* **What you need to do**
Report all lines of the data below that hold the word "with".

* **Records supplied**
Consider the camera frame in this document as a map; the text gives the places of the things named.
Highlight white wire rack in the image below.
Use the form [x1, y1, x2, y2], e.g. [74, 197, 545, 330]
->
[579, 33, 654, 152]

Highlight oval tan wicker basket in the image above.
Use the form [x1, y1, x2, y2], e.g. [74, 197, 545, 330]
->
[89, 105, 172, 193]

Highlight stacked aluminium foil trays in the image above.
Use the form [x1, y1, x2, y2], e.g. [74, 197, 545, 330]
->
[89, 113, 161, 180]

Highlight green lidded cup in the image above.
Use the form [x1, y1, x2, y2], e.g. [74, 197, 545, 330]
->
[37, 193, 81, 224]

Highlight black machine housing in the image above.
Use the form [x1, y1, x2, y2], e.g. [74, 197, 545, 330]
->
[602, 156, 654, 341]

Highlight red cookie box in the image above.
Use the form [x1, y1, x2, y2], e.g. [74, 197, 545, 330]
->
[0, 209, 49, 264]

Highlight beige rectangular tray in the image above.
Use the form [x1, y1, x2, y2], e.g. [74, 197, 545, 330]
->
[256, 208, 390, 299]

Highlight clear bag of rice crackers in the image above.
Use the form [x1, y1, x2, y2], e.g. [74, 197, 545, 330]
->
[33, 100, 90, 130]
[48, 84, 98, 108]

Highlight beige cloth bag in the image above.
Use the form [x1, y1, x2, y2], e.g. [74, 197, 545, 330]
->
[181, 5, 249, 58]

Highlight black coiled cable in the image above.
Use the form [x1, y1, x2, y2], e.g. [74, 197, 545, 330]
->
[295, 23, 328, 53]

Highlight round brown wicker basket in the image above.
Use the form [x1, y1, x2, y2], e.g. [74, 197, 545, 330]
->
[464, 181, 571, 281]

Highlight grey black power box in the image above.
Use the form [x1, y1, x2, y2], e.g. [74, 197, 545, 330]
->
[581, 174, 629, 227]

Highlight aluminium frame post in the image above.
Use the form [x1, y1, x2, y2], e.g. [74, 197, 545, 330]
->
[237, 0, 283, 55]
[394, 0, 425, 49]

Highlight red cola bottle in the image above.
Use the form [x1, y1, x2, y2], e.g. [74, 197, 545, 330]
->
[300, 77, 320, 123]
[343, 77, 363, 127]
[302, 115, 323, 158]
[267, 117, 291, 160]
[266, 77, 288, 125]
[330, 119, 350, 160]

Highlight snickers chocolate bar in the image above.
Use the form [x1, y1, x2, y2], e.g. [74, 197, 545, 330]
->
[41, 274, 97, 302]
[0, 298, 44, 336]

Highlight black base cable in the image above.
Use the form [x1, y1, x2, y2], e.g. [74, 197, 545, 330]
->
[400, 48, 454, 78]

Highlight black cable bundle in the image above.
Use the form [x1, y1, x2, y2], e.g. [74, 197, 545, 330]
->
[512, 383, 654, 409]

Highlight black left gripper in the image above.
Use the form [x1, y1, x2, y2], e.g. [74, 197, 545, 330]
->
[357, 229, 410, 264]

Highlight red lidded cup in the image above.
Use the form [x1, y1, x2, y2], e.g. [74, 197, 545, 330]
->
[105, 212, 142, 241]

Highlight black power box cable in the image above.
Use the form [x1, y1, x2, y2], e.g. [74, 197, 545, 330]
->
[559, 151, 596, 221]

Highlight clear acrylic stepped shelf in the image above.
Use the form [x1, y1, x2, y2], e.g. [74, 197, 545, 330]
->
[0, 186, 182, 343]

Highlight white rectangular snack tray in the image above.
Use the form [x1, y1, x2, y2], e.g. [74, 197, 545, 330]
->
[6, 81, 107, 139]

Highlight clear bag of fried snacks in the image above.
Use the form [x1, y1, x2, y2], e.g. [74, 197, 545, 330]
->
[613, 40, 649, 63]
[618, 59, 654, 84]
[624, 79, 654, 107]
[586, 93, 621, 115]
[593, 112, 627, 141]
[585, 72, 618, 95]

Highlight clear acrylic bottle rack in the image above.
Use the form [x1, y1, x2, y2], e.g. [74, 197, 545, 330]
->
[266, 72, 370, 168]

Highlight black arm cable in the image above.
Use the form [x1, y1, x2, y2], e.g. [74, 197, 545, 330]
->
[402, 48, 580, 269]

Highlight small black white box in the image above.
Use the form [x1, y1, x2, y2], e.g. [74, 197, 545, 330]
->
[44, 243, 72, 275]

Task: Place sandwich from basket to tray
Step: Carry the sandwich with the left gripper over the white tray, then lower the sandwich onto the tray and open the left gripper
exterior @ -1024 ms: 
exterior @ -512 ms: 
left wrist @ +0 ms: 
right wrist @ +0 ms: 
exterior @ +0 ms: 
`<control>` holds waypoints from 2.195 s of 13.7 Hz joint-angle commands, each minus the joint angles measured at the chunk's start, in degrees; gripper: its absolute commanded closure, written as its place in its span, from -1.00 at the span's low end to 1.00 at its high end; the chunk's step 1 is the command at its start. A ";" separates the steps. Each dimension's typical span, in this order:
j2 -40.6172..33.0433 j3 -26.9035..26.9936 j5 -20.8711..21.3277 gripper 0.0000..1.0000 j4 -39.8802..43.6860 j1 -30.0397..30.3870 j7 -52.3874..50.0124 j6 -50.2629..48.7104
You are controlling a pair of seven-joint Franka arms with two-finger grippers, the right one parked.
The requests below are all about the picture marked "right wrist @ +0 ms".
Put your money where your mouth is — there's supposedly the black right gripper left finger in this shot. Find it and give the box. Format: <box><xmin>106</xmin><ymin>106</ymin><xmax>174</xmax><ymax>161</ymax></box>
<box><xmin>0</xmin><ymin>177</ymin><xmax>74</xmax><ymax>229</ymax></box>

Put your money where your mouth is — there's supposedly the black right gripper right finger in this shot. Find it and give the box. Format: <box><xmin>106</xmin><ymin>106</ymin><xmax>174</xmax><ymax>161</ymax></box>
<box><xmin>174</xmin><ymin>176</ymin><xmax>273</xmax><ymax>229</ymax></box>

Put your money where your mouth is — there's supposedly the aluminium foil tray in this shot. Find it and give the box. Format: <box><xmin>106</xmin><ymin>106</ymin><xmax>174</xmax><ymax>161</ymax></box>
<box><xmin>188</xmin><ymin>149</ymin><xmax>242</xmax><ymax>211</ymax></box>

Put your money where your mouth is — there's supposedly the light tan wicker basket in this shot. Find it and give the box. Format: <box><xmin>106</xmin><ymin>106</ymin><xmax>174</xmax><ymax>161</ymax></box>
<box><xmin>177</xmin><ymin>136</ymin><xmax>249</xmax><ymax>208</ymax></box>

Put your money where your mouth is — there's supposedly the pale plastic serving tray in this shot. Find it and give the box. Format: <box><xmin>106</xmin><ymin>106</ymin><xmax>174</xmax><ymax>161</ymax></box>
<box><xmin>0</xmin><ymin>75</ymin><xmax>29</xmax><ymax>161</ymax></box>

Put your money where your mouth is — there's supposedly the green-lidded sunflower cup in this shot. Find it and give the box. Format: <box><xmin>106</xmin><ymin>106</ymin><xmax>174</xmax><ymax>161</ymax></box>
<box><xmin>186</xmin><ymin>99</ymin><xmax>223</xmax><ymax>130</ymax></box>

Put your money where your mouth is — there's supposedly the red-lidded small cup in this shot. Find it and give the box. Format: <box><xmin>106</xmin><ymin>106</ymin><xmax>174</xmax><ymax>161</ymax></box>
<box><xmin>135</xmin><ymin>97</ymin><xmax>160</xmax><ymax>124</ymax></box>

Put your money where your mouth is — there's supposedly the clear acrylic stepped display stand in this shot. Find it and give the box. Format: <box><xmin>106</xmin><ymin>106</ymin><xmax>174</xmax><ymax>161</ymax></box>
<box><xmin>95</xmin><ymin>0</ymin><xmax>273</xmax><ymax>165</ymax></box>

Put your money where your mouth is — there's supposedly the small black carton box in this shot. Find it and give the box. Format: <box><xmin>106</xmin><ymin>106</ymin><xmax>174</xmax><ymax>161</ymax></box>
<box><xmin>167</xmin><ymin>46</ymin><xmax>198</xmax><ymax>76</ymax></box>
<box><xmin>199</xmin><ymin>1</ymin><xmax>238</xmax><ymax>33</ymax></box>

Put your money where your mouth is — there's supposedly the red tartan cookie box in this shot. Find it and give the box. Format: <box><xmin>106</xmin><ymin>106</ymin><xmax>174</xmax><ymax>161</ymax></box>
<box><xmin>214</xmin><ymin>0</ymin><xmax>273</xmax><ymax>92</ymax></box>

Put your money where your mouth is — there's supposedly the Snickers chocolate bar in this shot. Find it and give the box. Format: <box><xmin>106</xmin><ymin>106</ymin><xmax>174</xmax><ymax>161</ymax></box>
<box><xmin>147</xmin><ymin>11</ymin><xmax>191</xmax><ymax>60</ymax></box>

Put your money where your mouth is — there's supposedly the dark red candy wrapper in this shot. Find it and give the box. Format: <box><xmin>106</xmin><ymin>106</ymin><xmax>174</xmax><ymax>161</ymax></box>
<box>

* **Written response**
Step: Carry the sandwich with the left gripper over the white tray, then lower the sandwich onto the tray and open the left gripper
You are controlling a pair of seven-joint Franka arms with two-finger grippers, the right one parked.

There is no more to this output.